◆ Description of the task: Each entry below must be repeated exactly. Leave the pictures out of it.

◆ Available data:
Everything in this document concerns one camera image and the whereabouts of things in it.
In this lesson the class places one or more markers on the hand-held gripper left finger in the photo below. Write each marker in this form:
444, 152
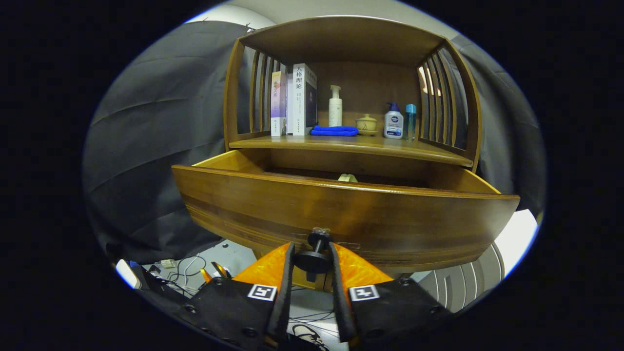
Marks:
285, 292

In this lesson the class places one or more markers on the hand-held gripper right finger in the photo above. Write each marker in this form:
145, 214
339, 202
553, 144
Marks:
341, 302

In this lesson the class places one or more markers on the wooden drawer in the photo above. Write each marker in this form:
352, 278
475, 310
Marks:
341, 214

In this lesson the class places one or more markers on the wooden countertop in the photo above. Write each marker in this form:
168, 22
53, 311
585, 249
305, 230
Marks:
341, 143

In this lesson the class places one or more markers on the wooden cabinet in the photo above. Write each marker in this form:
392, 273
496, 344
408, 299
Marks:
360, 83

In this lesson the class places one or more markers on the white power adapter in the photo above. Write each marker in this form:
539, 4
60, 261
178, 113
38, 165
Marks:
168, 263

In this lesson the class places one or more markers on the blue folded cloth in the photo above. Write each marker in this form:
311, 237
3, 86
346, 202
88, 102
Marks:
334, 130

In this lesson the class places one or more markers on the yellow lidded tea cup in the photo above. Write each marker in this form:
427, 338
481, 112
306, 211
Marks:
366, 125

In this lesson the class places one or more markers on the white lotion bottle blue cap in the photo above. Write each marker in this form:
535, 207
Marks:
393, 124

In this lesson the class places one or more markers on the white box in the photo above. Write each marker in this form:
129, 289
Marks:
516, 239

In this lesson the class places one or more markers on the white pump bottle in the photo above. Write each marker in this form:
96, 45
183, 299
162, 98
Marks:
335, 112

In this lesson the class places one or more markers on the purple book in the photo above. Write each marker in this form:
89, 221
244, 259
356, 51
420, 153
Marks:
278, 102

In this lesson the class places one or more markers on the white book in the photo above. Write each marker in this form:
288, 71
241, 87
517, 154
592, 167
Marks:
298, 102

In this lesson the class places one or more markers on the clear blue bottle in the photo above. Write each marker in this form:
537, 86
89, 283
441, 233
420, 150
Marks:
410, 122

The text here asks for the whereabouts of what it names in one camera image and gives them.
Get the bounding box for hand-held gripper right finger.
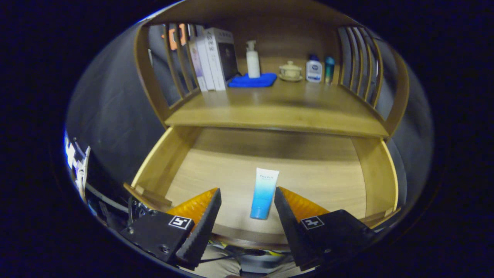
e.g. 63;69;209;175
274;186;378;271

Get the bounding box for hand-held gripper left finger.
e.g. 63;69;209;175
120;188;222;271

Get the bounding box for blue squeeze tube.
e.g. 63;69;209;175
250;167;280;220

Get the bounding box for brown wooden drawer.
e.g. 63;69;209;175
123;125;402;249

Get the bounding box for wooden countertop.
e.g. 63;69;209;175
165;73;389;139

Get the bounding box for brown wooden cabinet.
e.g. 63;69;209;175
133;0;410;139

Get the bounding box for person's beige trousers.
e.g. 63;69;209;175
189;245;305;278

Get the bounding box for blue folded cloth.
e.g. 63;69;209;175
227;73;278;88

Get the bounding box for beige lidded teacup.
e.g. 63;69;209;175
279;61;303;82

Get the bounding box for white lotion bottle blue cap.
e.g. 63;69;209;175
306;54;323;83

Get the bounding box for teal slim bottle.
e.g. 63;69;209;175
324;56;335;85

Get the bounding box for thin pink book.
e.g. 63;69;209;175
188;39;208;92

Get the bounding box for thin white book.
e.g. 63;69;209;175
195;35;217;92

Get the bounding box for white pump bottle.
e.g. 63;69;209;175
246;40;261;79

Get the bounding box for thick white and dark book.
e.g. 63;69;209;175
204;27;239;92

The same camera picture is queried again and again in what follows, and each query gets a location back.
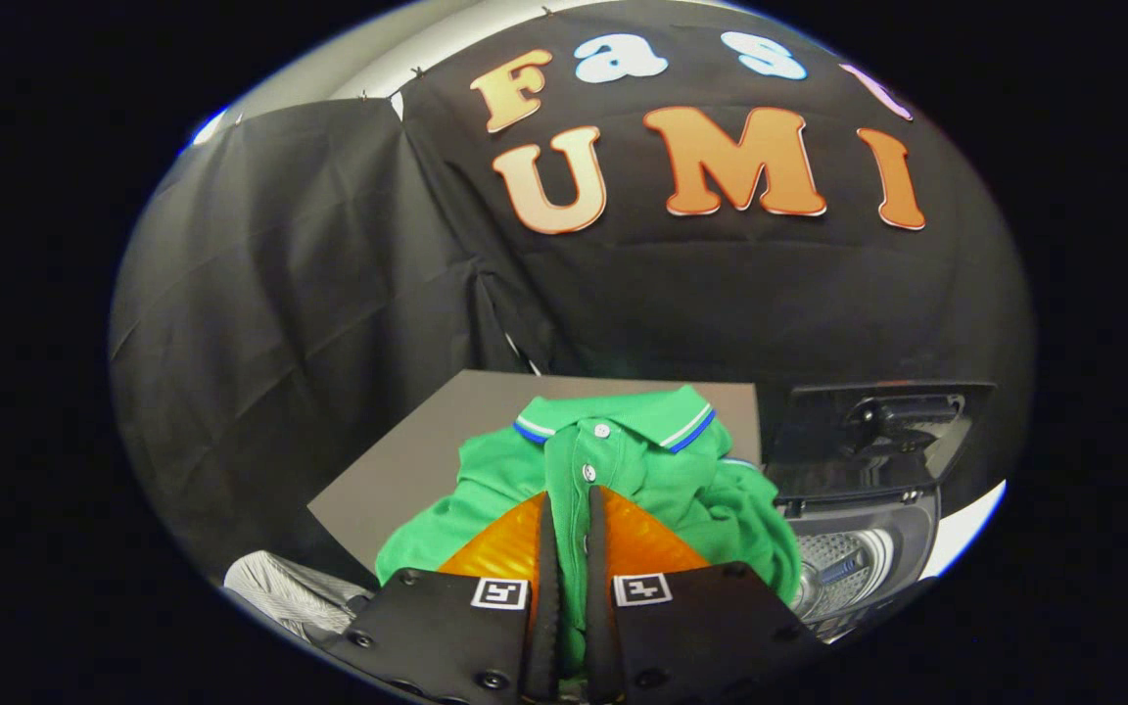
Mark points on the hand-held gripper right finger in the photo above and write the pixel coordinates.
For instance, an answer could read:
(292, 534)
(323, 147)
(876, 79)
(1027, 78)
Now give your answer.
(599, 587)

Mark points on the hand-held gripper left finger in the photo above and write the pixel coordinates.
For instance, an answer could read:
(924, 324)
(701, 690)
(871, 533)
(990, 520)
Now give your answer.
(546, 587)

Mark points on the green polo shirt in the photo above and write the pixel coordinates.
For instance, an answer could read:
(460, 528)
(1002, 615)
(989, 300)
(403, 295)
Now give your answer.
(642, 470)

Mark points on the grey washing machine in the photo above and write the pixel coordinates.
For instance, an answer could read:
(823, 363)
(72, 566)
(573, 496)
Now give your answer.
(907, 529)

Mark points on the grey side cabinet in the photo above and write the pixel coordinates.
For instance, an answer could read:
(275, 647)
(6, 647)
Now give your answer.
(407, 460)

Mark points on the grey striped cloth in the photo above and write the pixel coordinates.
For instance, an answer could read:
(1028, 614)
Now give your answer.
(290, 592)

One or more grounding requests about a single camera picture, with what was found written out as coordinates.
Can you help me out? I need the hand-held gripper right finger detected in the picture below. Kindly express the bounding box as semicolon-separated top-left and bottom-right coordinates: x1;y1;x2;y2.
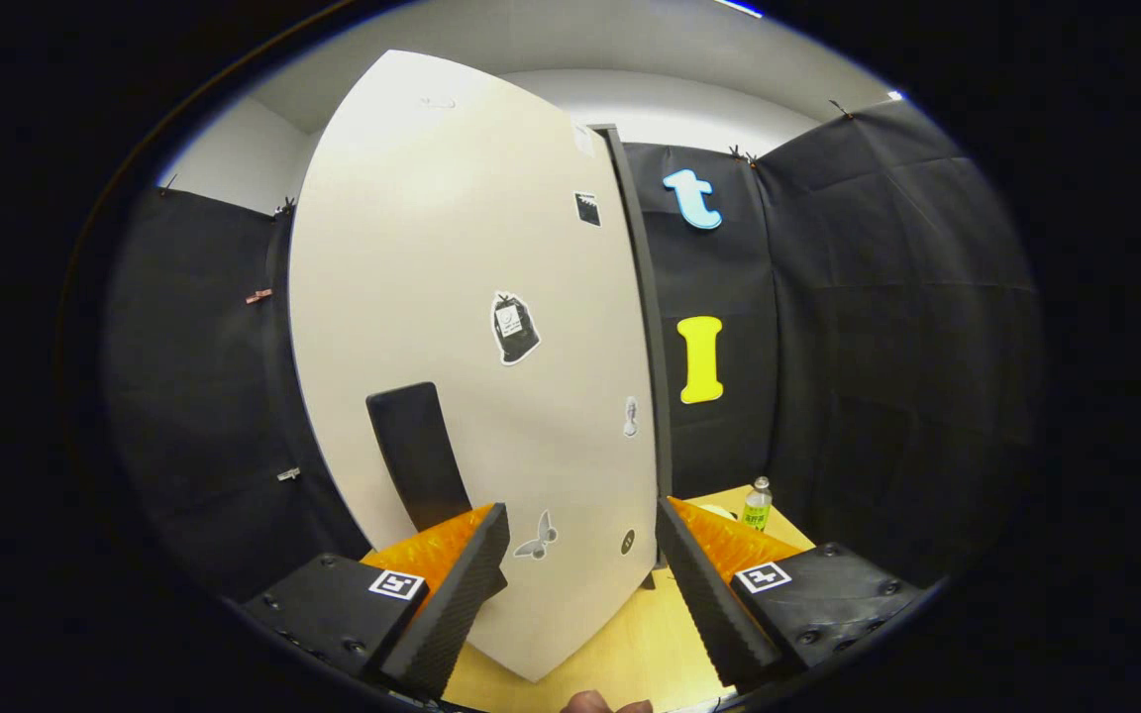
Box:
655;495;928;692

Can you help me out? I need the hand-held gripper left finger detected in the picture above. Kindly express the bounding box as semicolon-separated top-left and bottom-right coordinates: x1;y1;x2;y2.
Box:
239;502;512;702

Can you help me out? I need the black door handle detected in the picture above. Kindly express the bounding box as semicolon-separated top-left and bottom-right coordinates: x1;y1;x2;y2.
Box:
365;381;472;533

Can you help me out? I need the grey shoe cabinet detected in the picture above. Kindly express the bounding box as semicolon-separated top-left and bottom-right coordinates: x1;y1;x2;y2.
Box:
590;124;675;570

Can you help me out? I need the beige shoe cabinet door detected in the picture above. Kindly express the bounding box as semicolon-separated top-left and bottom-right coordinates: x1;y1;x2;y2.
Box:
288;50;661;684

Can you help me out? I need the green drink bottle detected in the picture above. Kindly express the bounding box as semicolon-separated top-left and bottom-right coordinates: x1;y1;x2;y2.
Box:
741;476;774;533

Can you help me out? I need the black backdrop cloth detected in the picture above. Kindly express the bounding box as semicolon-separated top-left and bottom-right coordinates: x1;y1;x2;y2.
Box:
100;97;1045;605

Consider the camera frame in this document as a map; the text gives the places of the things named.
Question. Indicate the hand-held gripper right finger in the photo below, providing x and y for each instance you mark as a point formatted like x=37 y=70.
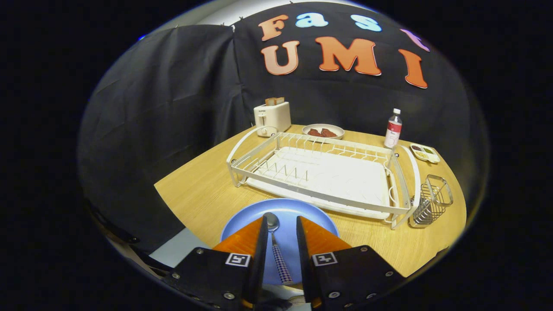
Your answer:
x=304 y=263

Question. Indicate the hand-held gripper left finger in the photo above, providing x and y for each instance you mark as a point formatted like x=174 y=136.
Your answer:
x=259 y=259

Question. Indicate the blue plate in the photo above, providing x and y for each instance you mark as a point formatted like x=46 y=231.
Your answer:
x=246 y=216

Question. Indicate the small white plate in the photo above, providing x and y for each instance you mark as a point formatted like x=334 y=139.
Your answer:
x=337 y=128

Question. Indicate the white divided dish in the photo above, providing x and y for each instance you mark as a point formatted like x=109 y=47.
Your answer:
x=434 y=157

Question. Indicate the red meat piece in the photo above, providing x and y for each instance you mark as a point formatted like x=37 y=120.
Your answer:
x=328 y=133
x=314 y=132

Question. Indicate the white toaster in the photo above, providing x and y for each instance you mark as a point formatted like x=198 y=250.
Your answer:
x=274 y=117

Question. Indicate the clear plastic water bottle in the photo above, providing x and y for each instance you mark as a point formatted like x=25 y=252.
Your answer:
x=393 y=131

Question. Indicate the pile of yellow beans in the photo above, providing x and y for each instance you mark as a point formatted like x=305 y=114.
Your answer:
x=421 y=155

◆ Reply to the task:
Everything in this document concerns one camera image and the whereabouts of things in it.
In this lesson the class places one or more markers on the hand-held gripper left finger in the photo below. Write each marker in this form:
444, 152
Marks:
285, 292

In this lesson the class places one or more markers on the hand-held gripper right finger in the photo above. Write each marker in this form:
145, 214
339, 202
553, 144
Marks:
341, 302

In this lesson the class places one or more markers on the wooden drawer in the photo above. Write each marker in this form:
352, 278
475, 310
Marks:
341, 214

In this lesson the class places one or more markers on the wooden countertop in the photo above. Write each marker in this form:
168, 22
53, 311
585, 249
305, 230
Marks:
341, 143

In this lesson the class places one or more markers on the wooden cabinet in the photo above. Write each marker in this form:
392, 273
496, 344
408, 299
Marks:
360, 83

In this lesson the class places one or more markers on the white power adapter in the photo above. Write each marker in this form:
539, 4
60, 261
178, 113
38, 165
Marks:
168, 263

In this lesson the class places one or more markers on the blue folded cloth in the photo above. Write each marker in this form:
311, 237
3, 86
346, 202
88, 102
Marks:
334, 130

In this lesson the class places one or more markers on the yellow lidded tea cup in the photo above. Write each marker in this form:
427, 338
481, 112
306, 211
Marks:
366, 125

In this lesson the class places one or more markers on the white lotion bottle blue cap in the photo above. Write each marker in this form:
535, 207
Marks:
393, 124

In this lesson the class places one or more markers on the white box in the photo above. Write each marker in this form:
129, 289
Marks:
516, 239

In this lesson the class places one or more markers on the white pump bottle in the photo above. Write each marker in this form:
96, 45
183, 299
162, 98
Marks:
335, 112

In this lesson the class places one or more markers on the purple book in the photo above. Write each marker in this form:
89, 221
244, 259
356, 51
420, 153
Marks:
278, 102

In this lesson the class places one or more markers on the white book in the photo above. Write each marker in this form:
288, 71
241, 87
517, 154
592, 167
Marks:
298, 102

In this lesson the class places one or more markers on the clear blue bottle in the photo above. Write each marker in this form:
537, 86
89, 283
441, 233
420, 150
Marks:
410, 122

The text here asks for the whereabouts of what it names in one camera image and gives them.
Get the bounding box for hand-held gripper right finger.
e.g. 63;69;209;175
274;186;378;271

Get the bounding box for hand-held gripper left finger.
e.g. 63;69;209;175
120;188;222;271

Get the bounding box for blue squeeze tube.
e.g. 63;69;209;175
250;167;280;220

Get the bounding box for brown wooden drawer.
e.g. 63;69;209;175
123;125;402;249

Get the bounding box for wooden countertop.
e.g. 63;69;209;175
165;73;389;139

Get the bounding box for brown wooden cabinet.
e.g. 63;69;209;175
133;0;410;139

Get the bounding box for person's beige trousers.
e.g. 63;69;209;175
189;245;305;278

Get the bounding box for blue folded cloth.
e.g. 63;69;209;175
227;73;278;88

Get the bounding box for beige lidded teacup.
e.g. 63;69;209;175
279;61;303;82

Get the bounding box for white lotion bottle blue cap.
e.g. 63;69;209;175
306;54;323;83

Get the bounding box for teal slim bottle.
e.g. 63;69;209;175
324;56;335;85

Get the bounding box for thin pink book.
e.g. 63;69;209;175
188;39;208;92

Get the bounding box for thin white book.
e.g. 63;69;209;175
195;35;217;92

Get the bounding box for white pump bottle.
e.g. 63;69;209;175
246;40;261;79

Get the bounding box for thick white and dark book.
e.g. 63;69;209;175
204;27;239;92

The same camera picture is queried again and again in what follows, and each query gets a location back.
Mark points on the hand-held gripper right finger in the photo above and write the pixel coordinates.
For instance, an answer could read:
(292, 534)
(323, 147)
(876, 79)
(1027, 78)
Now give your answer.
(599, 587)

Mark points on the hand-held gripper left finger in the photo above and write the pixel coordinates.
For instance, an answer could read:
(924, 324)
(701, 690)
(871, 533)
(990, 520)
Now give your answer.
(546, 587)

Mark points on the green polo shirt in the photo above and write the pixel coordinates.
For instance, an answer could read:
(460, 528)
(1002, 615)
(989, 300)
(403, 295)
Now give your answer.
(642, 470)

Mark points on the grey washing machine in the photo above and write the pixel coordinates.
For instance, an answer could read:
(823, 363)
(72, 566)
(573, 496)
Now give your answer.
(907, 529)

Mark points on the grey side cabinet in the photo above and write the pixel coordinates.
For instance, an answer could read:
(275, 647)
(6, 647)
Now give your answer.
(407, 460)

Mark points on the grey striped cloth in the photo above and write the pixel coordinates.
For instance, an answer could read:
(1028, 614)
Now give your answer.
(290, 592)

One or more grounding requests about a single camera picture, with what was found written out as coordinates.
Can you help me out? I need the hand-held gripper right finger detected in the picture below. Kindly express the bounding box as semicolon-separated top-left and bottom-right coordinates: x1;y1;x2;y2.
Box:
655;495;928;692

Can you help me out? I need the hand-held gripper left finger detected in the picture above. Kindly express the bounding box as semicolon-separated top-left and bottom-right coordinates: x1;y1;x2;y2.
Box:
239;502;512;702

Can you help me out? I need the black door handle detected in the picture above. Kindly express the bounding box as semicolon-separated top-left and bottom-right coordinates: x1;y1;x2;y2.
Box:
365;381;472;533

Can you help me out? I need the grey shoe cabinet detected in the picture above. Kindly express the bounding box as semicolon-separated top-left and bottom-right coordinates: x1;y1;x2;y2.
Box:
590;124;675;570

Can you help me out? I need the beige shoe cabinet door detected in the picture above. Kindly express the bounding box as semicolon-separated top-left and bottom-right coordinates: x1;y1;x2;y2.
Box:
288;50;661;684

Can you help me out? I need the green drink bottle detected in the picture above. Kindly express the bounding box as semicolon-separated top-left and bottom-right coordinates: x1;y1;x2;y2.
Box:
741;476;774;533

Can you help me out? I need the black backdrop cloth detected in the picture above. Kindly express the bounding box as semicolon-separated top-left and bottom-right coordinates: x1;y1;x2;y2.
Box:
100;97;1045;605

Consider the camera frame in this document as a map; the text gives the places of the things named.
Question. Indicate the hand-held gripper right finger in the photo below, providing x and y for each instance you mark as a point formatted like x=37 y=70.
Your answer:
x=304 y=263

Question. Indicate the hand-held gripper left finger in the photo above, providing x and y for each instance you mark as a point formatted like x=174 y=136.
Your answer:
x=259 y=259

Question. Indicate the blue plate in the photo above, providing x and y for each instance you mark as a point formatted like x=46 y=231.
Your answer:
x=246 y=216

Question. Indicate the small white plate in the photo above, providing x and y for each instance you mark as a point formatted like x=334 y=139.
Your answer:
x=337 y=128

Question. Indicate the white divided dish in the photo above, providing x and y for each instance you mark as a point formatted like x=109 y=47.
Your answer:
x=434 y=157

Question. Indicate the red meat piece in the photo above, providing x and y for each instance you mark as a point formatted like x=37 y=120.
Your answer:
x=328 y=133
x=314 y=132

Question. Indicate the white toaster in the photo above, providing x and y for each instance you mark as a point formatted like x=198 y=250.
Your answer:
x=274 y=117

Question. Indicate the clear plastic water bottle in the photo above, providing x and y for each instance you mark as a point formatted like x=25 y=252.
Your answer:
x=393 y=131

Question. Indicate the pile of yellow beans in the photo above, providing x and y for each instance you mark as a point formatted like x=305 y=114.
Your answer:
x=421 y=155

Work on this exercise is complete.